Filed under: Anti-fascist, Community Organizing, Documentary, Featured, IGDcast, Indigenous, Interviews, Land, Southwest, White Supremacy
In the following audio documentary about the defense of Chicano Park in San Diego, located in the working-class neighborhood of Logan Heights, we discuss what all went down on February 3rd, when over 1,000 people came out to stand up to a collection of far-Right Trump supporters, Alt-Right trolls, and pseudo-militia members.
In the first section, we play some audio clips about how the far-Right trolls and MAGA muppets quickly fell into disarray, causing many of them to viciously fight with each other. Coming all the way from Portland, Joey Gibson was also seen and heard on various livestreams approaching members of the United National Patriot Front , which is lead by Antonio Foreman, the former body guard of the neo-Nazi livestreamer Baked Alaska, both of whom attended the neo-Nazi rally, Unite the Right, in Charlottesville.
Gibson is heard telling another far-Right protester that he will, “Ask the Alt-Right guys,” for support, as he attempts to rally his troops to go across the street to confront the “Mexicans and antifa.” Gibson and friends then attempted to enter the park from various side streets, only to be rebuffed by the crowd. At a certain point, police decided it was time to leave, and offered to escort the far-Right trolls back to their cars, leading to various confrontations and clashes. We end the first section by showing how various factions within the far-Right demonstration ended the night by attacking each other for being “cucks,” and recording every second of it.

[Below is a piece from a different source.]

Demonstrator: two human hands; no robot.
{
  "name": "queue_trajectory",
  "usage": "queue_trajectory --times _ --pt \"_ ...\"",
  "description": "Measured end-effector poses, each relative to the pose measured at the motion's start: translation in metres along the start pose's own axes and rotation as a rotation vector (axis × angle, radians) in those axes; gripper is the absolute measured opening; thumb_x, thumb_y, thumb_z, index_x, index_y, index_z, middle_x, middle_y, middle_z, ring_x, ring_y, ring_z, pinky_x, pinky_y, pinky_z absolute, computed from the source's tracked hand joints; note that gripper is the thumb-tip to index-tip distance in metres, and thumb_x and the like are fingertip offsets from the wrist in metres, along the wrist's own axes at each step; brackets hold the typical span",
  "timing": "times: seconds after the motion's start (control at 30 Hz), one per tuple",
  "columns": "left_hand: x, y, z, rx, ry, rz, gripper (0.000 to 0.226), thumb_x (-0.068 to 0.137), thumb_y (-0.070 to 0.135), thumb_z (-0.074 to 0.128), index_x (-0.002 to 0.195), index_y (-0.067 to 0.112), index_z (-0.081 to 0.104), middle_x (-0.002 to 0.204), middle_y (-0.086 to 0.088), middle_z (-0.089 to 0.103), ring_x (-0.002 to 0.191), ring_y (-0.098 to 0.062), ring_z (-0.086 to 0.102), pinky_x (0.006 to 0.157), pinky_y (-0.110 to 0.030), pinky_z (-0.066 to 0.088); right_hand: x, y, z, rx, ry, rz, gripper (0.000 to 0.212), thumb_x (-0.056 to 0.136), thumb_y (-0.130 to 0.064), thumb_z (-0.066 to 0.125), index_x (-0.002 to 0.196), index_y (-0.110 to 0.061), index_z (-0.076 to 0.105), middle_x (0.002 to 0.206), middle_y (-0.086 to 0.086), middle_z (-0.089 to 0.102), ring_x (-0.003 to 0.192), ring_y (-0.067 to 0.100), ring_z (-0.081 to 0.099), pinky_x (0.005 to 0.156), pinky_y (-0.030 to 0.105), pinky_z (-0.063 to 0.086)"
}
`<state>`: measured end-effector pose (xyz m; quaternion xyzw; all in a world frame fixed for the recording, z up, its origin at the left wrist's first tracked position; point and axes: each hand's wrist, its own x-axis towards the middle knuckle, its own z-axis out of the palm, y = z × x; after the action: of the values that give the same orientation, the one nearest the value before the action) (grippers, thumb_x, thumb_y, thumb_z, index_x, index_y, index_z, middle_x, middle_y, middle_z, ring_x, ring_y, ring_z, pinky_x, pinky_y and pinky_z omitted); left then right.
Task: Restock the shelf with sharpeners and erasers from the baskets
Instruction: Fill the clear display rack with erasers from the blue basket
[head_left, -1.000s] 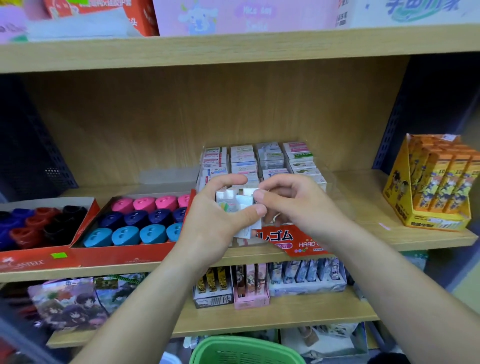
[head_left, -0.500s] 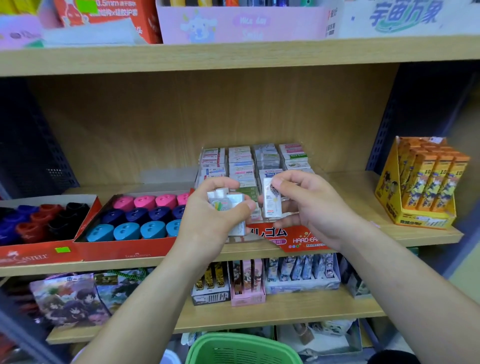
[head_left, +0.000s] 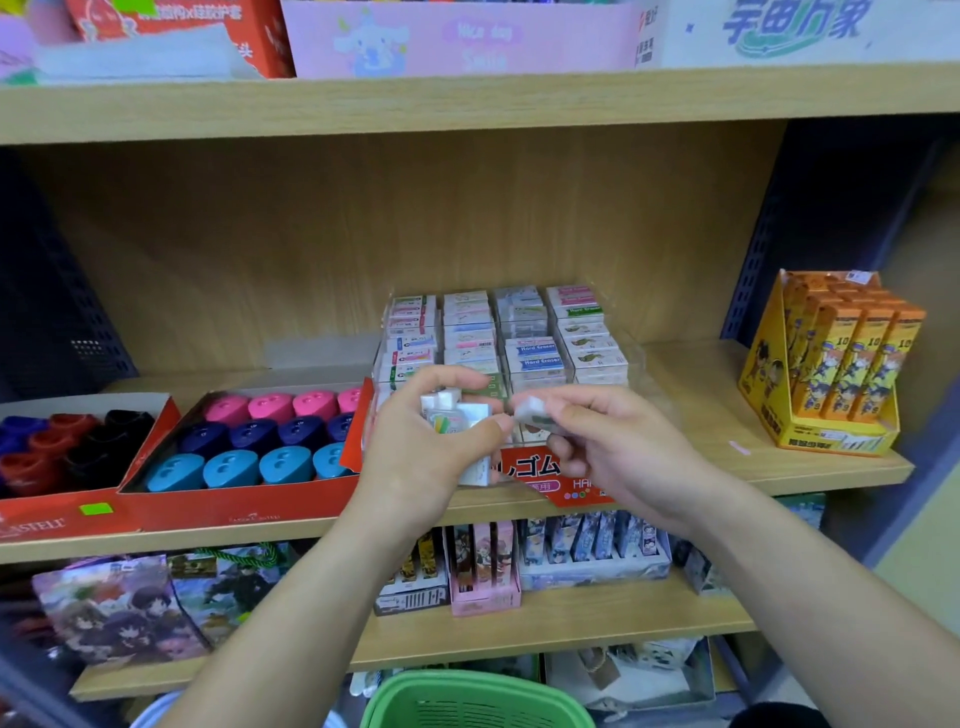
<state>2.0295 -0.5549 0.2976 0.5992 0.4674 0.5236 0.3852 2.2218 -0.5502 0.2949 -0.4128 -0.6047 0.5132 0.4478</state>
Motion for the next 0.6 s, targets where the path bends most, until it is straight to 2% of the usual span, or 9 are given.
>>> queue_trajectory --times 0.07,0.13,0.23,0.33,0.43,0.5,0.53,0.57,0.6 --pt "0.002 -0.001 0.001 -0.017 -0.005 -0.012 0.035 0.066 0.04 0.09 0.094 0.044 0.069 0.117 0.003 0.073 0.113 -0.038 0.066 0.099 -0.055 0.052 -0.007 -0.004 -0.014 -0.015 0.013 0.023 0.027 0.098 -0.006 0.058 0.113 -0.017 0.076 0.084 0.004 0.064 0.075 0.017 0.053 0.07 0.029 0.043" --pt "0.006 -0.002 0.002 -0.012 -0.002 -0.016 0.041 0.058 0.048 0.086 0.094 0.044 0.069 0.118 0.002 0.073 0.114 -0.037 0.067 0.098 -0.057 0.053 -0.01 -0.01 -0.036 -0.058 0.085 0.046 0.028 0.084 -0.004 0.072 0.107 -0.02 0.077 0.098 -0.002 0.075 0.086 0.02 0.07 0.08 0.035 0.056" --pt "0.014 -0.004 0.005 0.016 0.014 -0.022 0.031 0.072 0.03 0.09 0.093 0.04 0.068 0.121 -0.002 0.071 0.112 -0.033 0.068 0.091 -0.045 0.058 -0.009 -0.014 -0.071 -0.148 0.259 0.075 0.028 0.065 -0.013 0.084 0.09 -0.016 0.074 0.104 0.0 0.077 0.093 0.025 0.075 0.074 0.042 0.059" --pt "0.022 -0.007 0.008 0.042 0.018 -0.02 0.03 0.078 0.02 0.087 0.095 0.035 0.067 0.123 -0.001 0.07 0.119 -0.029 0.064 0.099 -0.044 0.054 -0.003 -0.01 -0.094 -0.31 0.357 0.026 0.014 0.074 -0.011 0.084 0.086 -0.015 0.077 0.093 -0.001 0.078 0.092 0.023 0.073 0.074 0.034 0.055" --pt "0.028 -0.008 0.013 0.09 0.006 0.01 0.03 0.08 0.017 0.085 0.099 0.03 0.065 0.125 0.002 0.068 0.124 -0.023 0.06 0.085 -0.025 0.05 0.0 -0.01 -0.105 -0.384 0.378 0.018 0.014 0.092 -0.008 0.07 0.092 -0.017 0.079 0.089 -0.003 0.078 0.086 0.016 0.074 0.077 0.029 0.058" --pt "0.032 -0.007 0.016 0.121 0.003 0.028 0.029 0.081 0.015 0.084 0.099 0.026 0.065 0.124 0.01 0.064 0.122 -0.016 0.059 0.075 -0.015 0.047 0.004 -0.011 -0.106 -0.469 0.333 0.012 0.016 0.093 -0.009 0.069 0.096 -0.022 0.079 0.094 -0.006 0.078 0.086 0.008 0.073 0.077 0.026 0.056" --pt "0.033 -0.006 0.017 0.121 0.0 0.034 0.029 0.081 0.016 0.085 0.099 0.027 0.065 0.12 0.016 0.061 0.121 -0.014 0.059 0.075 -0.013 0.048 0.006 -0.012 -0.106 -0.512 0.309 0.0 0.017 0.092 -0.009 0.071 0.097 -0.024 0.078 0.096 -0.007 0.078 0.086 0.006 0.072 0.077 0.025 0.055" --pt "0.036 -0.008 0.018 0.124 0.005 0.032 0.029 0.08 0.017 0.086 0.097 0.029 0.065 0.115 0.023 0.059 0.122 -0.017 0.059 0.083 -0.018 0.05 0.008 -0.013 -0.105 -0.569 0.294 -0.018 0.018 0.089 -0.01 0.074 0.097 -0.025 0.077 0.096 -0.008 0.077 0.085 0.004 0.072 0.075 0.025 0.055" --pt "0.037 -0.009 0.018 0.125 0.006 0.034 0.03 0.079 0.019 0.087 0.095 0.033 0.066 0.113 0.028 0.057 0.123 -0.023 0.06 0.095 -0.028 0.051 0.01 -0.014 -0.105 -0.649 0.291 -0.036 0.019 0.087 -0.011 0.077 0.096 -0.027 0.075 0.093 -0.008 0.076 0.081 0.005 0.072 0.072 0.026 0.056"
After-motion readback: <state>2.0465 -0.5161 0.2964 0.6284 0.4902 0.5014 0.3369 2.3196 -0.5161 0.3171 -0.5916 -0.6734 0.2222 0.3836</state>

In the second part of the podcast, we spoke with a cross section of anti-colonial, anti-capitalist, and antifascist organizers in the San Diego area who all have a connection to the liberated territory of Chicano Park, as well ask why local far-Right organizers have attempted to single out the park as a flash point. In detail, we talk about how local organizers navigated the terrain and worked to create a space that protected both the park and the hundreds and hundreds that came out to defend it, in the face of a potentially violent police force and far-Right protesters.
This year will see the 48th anniversary of Chicano Park and those we spoke with in the interview are excited about the future, and stated repeatedly that the mobilization brought together a wide range of organizations and individuals and awakened a new sense of collective strength. Where this power and capacity will be put towards next is anyone’s guess, but local organizers are excited about the future.